Data breaches are on the rise, increasingly hitting small and mid-sized companies and bringing significant costs with them. Yet many companies still consider cyber security a problem for the information technology department, rather than a concern for top executives.
That was the warning from a panel of security experts who spoke Thursday about what CEOs and other executives need to know about cyber security. The panel was part of the CyberMaryland Conference, an annual industry conference taking place Thursday and Friday at the Baltimore Hilton Hotel.
"This is what should have CEOs awake in the middle of the night," said Christopher Helmrath, managing director of SC&H Group, a Sparks-based business consulting firm.
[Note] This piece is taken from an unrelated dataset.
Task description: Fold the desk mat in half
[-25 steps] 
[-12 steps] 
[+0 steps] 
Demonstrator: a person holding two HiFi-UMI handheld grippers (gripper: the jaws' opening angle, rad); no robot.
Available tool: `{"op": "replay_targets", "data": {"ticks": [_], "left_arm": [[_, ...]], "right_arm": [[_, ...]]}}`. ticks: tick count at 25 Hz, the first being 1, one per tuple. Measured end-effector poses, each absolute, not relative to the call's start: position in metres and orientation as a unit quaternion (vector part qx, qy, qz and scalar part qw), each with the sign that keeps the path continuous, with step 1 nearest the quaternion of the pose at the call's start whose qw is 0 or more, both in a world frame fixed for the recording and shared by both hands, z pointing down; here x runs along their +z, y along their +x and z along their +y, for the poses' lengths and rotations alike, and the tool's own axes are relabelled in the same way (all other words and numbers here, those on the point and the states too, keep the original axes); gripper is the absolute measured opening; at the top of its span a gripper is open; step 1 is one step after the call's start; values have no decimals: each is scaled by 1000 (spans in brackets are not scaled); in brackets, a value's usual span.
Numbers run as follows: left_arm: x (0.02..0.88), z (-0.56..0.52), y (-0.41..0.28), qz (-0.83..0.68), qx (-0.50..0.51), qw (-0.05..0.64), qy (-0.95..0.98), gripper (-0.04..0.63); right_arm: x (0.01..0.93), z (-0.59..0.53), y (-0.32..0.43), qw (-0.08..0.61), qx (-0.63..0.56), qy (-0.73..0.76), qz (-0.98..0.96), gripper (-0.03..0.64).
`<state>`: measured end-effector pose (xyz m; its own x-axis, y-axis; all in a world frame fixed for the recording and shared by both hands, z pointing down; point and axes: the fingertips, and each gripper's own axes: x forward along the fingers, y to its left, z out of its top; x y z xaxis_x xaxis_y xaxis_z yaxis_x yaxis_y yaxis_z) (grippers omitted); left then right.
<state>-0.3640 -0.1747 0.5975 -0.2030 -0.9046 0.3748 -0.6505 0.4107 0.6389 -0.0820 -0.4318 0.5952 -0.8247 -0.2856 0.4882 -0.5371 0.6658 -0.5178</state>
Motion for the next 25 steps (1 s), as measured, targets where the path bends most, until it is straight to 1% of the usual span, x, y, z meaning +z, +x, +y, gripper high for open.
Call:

The Identity Theft Resource Center tracked 781 breaches in the U.S. in 2015, up 8 percent from the previous year.
Each costs an average $4 million, according to a report by IBM, with expenses on the rise as increasingly malicious attacks cause more damage to companies' client bases, reputations and daily business operations.
Security has long been on the radar of top executives at large corporations, which are bigger targets for attacks. But increasingly, security problems are "moving downstream," to smaller companies, said Joanne Martin, who leads the chief information security officer advisory practice at Hartman Executive Advisors, a technology advisory firm in Timonium.
Security-conscious corporations want their suppliers and other companies they do business with to have the same standards for security, she said.
But while companies may be aware that cyber security is a threat to their business, many don't approach the problem the right way, and relegate the responsibility to IT departments, instead of tackling it as a business challenge that deserves the attention of the company's top executives, said Gary Merry, founder and CEO of Deep Run Security in Baltimore.
Deep Run Security helps companies evaluate and manage their cyber security risks. Merry said he often encounters CEOs who know they need to do something, but aren't sure what to do.
The challenge for security experts is to visualize threats, so executives can understand how serious they are and where they come from, said Malcolm Harkins, a former chief security and privacy officer at Intel who now leads information security at Los Angeles-area threat protection startup Cylance Inc.
Strong communication between a company's top executives, board and IT staff are key to developing a robust cyber security strategy, he said.
Finding the right approach — and right protection vendors — can be challenging because there are so many companies developing cyber solutions, "all promising to be the one that saves the day," Martin said.
Executives and their security experts need to work together to determine what the company's risks are and seek out protection that is tailored to their needs, she said.